1. Records of Processing. Zscaler will maintain a record of all categories of processing activities carried out on behalf of Customer. Zscaler will make available to Customer or relevant supervisory authority, if requested, all information necessary to demonstrate Zscaler’s compliance with its obligations under applicable Data Protection Legislation. 

2. Audits.
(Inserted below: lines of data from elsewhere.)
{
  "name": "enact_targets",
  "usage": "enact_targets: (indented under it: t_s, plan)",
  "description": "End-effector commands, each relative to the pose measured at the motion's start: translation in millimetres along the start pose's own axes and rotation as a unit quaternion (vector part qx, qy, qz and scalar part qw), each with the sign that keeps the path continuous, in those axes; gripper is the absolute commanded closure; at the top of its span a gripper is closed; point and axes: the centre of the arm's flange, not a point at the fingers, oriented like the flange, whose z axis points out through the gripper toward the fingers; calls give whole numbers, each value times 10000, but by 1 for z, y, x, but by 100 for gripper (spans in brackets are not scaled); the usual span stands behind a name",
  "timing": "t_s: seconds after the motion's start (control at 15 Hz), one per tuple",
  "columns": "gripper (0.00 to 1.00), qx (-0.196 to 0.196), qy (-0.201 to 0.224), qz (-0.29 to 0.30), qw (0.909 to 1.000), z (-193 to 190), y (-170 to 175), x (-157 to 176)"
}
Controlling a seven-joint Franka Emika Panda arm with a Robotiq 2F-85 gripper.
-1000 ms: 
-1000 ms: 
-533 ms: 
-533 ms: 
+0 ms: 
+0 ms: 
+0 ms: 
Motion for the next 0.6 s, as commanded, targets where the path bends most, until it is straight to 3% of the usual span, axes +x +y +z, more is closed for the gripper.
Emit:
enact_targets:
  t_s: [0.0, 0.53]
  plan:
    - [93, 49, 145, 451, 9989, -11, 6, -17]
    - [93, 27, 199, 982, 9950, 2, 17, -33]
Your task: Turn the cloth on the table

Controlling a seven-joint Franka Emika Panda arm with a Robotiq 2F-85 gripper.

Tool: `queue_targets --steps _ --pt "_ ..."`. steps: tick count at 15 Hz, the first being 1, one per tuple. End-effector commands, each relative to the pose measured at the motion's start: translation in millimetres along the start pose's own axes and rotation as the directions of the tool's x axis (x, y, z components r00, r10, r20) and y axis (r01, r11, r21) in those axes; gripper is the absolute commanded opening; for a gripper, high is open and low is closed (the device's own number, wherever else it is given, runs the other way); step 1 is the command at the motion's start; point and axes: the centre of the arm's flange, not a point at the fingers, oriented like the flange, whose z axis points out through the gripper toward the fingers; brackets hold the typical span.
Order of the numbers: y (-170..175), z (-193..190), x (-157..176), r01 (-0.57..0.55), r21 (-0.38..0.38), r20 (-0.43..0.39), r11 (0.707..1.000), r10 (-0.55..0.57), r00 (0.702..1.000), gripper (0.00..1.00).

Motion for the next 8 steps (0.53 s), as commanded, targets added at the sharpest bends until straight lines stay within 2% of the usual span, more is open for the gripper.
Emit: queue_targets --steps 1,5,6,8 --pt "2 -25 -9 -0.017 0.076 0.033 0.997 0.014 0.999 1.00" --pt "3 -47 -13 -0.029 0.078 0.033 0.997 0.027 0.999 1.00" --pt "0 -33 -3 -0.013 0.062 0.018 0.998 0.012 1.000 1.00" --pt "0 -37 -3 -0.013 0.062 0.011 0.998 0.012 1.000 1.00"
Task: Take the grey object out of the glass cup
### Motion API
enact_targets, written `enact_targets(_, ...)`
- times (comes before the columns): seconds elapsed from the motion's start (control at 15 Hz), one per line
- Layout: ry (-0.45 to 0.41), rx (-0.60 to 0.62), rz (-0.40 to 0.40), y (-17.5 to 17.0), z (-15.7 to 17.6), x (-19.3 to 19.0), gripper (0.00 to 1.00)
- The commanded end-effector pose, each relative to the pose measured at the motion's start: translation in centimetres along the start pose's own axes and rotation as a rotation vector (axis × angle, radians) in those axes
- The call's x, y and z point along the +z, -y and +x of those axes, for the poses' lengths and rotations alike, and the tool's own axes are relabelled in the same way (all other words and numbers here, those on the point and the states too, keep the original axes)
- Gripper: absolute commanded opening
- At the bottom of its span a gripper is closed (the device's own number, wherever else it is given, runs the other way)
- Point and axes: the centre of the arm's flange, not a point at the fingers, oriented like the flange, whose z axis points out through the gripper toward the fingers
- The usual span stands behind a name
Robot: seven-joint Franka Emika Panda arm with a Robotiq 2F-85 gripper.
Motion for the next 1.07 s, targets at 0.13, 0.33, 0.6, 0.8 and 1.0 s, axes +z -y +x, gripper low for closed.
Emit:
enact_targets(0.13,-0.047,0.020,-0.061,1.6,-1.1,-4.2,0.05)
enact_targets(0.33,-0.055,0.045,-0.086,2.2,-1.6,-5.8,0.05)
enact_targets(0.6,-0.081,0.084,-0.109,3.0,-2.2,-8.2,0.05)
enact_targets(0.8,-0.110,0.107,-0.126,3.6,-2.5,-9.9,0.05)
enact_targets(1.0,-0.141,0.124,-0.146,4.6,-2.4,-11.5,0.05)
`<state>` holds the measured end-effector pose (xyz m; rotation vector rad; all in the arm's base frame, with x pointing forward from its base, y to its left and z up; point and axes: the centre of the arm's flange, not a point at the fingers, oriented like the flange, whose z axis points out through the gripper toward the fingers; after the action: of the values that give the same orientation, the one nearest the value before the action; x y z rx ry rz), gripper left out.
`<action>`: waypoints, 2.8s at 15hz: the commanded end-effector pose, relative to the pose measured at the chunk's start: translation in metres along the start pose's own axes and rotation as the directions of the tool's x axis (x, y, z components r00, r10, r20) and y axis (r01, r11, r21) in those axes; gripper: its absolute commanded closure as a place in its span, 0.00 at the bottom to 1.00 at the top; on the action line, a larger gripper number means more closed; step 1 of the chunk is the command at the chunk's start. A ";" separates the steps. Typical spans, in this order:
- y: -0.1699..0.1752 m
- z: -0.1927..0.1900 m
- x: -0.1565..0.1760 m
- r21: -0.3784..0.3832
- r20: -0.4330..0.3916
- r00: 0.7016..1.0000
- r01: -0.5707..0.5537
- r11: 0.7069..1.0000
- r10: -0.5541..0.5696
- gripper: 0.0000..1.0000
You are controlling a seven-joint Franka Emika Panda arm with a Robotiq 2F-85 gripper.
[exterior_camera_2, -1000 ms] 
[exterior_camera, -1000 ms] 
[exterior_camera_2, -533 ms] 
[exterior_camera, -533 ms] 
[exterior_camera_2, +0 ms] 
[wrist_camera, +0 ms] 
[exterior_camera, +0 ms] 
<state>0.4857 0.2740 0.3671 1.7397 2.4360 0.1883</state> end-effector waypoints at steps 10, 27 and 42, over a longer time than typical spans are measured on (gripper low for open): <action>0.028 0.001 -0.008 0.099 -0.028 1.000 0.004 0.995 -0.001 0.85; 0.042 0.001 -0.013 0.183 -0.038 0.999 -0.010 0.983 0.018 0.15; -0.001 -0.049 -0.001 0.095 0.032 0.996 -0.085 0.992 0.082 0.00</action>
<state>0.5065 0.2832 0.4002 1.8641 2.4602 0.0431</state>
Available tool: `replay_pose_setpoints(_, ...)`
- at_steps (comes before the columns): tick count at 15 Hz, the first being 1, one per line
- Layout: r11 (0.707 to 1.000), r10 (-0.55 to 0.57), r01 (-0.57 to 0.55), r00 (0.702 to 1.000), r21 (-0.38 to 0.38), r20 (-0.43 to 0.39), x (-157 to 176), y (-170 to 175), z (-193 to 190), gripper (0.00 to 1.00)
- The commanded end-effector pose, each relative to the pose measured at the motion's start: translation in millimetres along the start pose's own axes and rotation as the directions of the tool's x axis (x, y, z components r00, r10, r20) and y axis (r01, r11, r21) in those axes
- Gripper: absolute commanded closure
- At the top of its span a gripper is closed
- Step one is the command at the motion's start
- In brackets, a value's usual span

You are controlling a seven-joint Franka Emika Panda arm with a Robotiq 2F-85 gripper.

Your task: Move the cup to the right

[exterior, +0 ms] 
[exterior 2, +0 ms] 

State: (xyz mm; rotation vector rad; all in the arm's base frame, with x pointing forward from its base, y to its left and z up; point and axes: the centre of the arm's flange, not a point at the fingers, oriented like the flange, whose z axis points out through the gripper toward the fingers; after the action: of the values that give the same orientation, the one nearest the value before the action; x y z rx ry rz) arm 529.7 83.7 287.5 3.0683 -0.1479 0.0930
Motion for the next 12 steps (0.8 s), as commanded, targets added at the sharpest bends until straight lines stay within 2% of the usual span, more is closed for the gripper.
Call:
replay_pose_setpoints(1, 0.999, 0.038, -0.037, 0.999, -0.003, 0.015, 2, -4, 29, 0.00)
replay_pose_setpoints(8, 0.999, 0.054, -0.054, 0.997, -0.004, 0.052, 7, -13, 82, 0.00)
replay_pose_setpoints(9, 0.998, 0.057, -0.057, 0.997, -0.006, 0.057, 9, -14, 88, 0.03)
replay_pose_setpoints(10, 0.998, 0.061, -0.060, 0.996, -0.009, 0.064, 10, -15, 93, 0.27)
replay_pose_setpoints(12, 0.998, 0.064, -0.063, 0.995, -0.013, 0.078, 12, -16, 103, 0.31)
The parties agree that the audits required under applicable Data Protection Legislation, including clause 8.9(d) of the EU SCCs (the “Audit”), will be carried out in accordance with the following conditions:

   1. An Audit of its data processing facilities may be performed no more than once per year during Zscaler’s normal business hours, unless (a) otherwise agreed to in writing by Customer and Zscaler, (b) required by a regulator or under applicable Data Protection Legislation, or (c) there is a Security Incident concerning Personal Data;

   2. Customer will provide Zscaler with at least thirty (30) days’ prior written notice of an Audit, which may be conducted by Customer, or an independent auditor appointed by Customer that is not a competitor of Zscaler (an “Auditor”);

   3. The Auditors will conduct Audits subject to any appropriate and reasonable confidentiality restrictions requested by Zscaler;

   4. The scope of an Audit will be limited to Zscaler systems, processes, and documentation relevant to the processing and protection of Personal Data;

   5. Prior to the start of an Audit, the parties will agree to reasonable scope, time, duration, place, and conditions for the Audit, and a reasonable reimbursement rate payable by Customer to Zscaler for Zscaler’s Audit expenses;

   6. If available, Zscaler will provide an Auditor, upon request, with any third-party certifications pertinent to Zscaler’s compliance with its obligations under this DPA (for example, ISO 27001 and/or SOC 2, Type II); and

   7. Customer will promptly notify and provide Zscaler with full details regarding any perceived non-compliance or security concerns discovered during the course of an Audit.